=== Data excerpts ===
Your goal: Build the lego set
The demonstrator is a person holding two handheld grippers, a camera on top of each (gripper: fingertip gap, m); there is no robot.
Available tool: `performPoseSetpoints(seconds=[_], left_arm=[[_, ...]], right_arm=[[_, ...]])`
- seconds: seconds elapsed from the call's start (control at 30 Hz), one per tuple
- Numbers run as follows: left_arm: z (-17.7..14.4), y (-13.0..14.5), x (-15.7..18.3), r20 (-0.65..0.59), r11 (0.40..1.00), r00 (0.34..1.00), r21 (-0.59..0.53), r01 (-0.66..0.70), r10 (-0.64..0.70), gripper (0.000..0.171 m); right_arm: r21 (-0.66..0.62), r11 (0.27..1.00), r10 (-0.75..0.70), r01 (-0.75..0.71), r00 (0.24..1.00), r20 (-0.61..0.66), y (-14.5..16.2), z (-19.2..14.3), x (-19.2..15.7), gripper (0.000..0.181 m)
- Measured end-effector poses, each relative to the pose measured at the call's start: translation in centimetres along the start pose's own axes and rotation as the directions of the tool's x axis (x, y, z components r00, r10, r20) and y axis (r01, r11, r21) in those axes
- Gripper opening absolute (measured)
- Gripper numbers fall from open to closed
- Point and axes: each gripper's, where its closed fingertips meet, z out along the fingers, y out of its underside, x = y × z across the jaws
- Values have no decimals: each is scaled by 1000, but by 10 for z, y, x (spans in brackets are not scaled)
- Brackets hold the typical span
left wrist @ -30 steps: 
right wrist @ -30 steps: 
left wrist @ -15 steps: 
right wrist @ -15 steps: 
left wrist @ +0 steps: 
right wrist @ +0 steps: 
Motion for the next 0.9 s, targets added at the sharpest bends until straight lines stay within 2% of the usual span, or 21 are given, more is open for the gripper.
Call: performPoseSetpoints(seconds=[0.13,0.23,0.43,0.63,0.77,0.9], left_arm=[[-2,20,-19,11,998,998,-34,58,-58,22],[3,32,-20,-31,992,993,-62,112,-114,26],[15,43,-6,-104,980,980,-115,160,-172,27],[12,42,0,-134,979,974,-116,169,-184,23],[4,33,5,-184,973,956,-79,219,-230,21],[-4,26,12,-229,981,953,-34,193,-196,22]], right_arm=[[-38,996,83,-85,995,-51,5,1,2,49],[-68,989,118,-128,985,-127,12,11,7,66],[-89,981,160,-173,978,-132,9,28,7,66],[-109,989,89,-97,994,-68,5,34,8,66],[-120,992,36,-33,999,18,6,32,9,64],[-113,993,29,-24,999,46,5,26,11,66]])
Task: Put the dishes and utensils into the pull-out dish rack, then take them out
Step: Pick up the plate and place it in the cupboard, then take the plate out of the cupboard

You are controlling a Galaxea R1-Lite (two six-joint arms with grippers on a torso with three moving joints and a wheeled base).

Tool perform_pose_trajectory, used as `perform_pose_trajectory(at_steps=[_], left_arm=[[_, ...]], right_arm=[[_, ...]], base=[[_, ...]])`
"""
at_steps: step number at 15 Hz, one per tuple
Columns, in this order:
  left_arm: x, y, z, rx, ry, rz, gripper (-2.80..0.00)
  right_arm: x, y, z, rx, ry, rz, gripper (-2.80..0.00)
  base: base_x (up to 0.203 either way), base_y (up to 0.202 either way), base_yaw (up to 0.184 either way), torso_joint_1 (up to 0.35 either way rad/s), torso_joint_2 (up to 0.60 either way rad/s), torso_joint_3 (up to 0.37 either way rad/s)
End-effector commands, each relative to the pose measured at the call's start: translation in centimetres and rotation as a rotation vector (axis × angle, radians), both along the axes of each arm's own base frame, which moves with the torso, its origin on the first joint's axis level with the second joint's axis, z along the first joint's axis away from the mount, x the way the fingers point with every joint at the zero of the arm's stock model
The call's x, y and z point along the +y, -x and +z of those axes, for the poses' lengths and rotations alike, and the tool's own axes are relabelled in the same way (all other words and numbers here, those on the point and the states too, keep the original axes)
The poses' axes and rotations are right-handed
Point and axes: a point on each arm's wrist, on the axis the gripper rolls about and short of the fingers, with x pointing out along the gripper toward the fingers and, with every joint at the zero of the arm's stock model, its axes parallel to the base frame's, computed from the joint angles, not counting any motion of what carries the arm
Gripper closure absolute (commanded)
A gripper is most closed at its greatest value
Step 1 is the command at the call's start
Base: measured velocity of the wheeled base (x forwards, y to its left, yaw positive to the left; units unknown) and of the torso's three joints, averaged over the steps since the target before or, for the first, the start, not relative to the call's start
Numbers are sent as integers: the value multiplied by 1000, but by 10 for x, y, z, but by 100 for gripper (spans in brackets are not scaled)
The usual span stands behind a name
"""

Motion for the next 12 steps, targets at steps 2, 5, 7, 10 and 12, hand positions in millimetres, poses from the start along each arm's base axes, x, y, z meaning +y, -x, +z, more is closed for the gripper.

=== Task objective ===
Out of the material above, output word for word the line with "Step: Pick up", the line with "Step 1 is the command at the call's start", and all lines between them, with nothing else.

=== Solution ===
Step: Pick up the plate and place it in the cupboard, then take the plate out of the cupboard

You are controlling a Galaxea R1-Lite (two six-joint arms with grippers on a torso with three moving joints and a wheeled base).

Tool perform_pose_trajectory, used as `perform_pose_trajectory(at_steps=[_], left_arm=[[_, ...]], right_arm=[[_, ...]], base=[[_, ...]])`
"""
at_steps: step number at 15 Hz, one per tuple
Columns, in this order:
  left_arm: x, y, z, rx, ry, rz, gripper (-2.80..0.00)
  right_arm: x, y, z, rx, ry, rz, gripper (-2.80..0.00)
  base: base_x (up to 0.203 either way), base_y (up to 0.202 either way), base_yaw (up to 0.184 either way), torso_joint_1 (up to 0.35 either way rad/s), torso_joint_2 (up to 0.60 either way rad/s), torso_joint_3 (up to 0.37 either way rad/s)
End-effector commands, each relative to the pose measured at the call's start: translation in centimetres and rotation as a rotation vector (axis × angle, radians), both along the axes of each arm's own base frame, which moves with the torso, its origin on the first joint's axis level with the second joint's axis, z along the first joint's axis away from the mount, x the way the fingers point with every joint at the zero of the arm's stock model
The call's x, y and z point along the +y, -x and +z of those axes, for the poses' lengths and rotations alike, and the tool's own axes are relabelled in the same way (all other words and numbers here, those on the point and the states too, keep the original axes)
The poses' axes and rotations are right-handed
Point and axes: a point on each arm's wrist, on the axis the gripper rolls about and short of the fingers, with x pointing out along the gripper toward the fingers and, with every joint at the zero of the arm's stock model, its axes parallel to the base frame's, computed from the joint angles, not counting any motion of what carries the arm
Gripper closure absolute (commanded)
A gripper is most closed at its greatest value
Step 1 is the command at the call's start

What appears above is the full answer.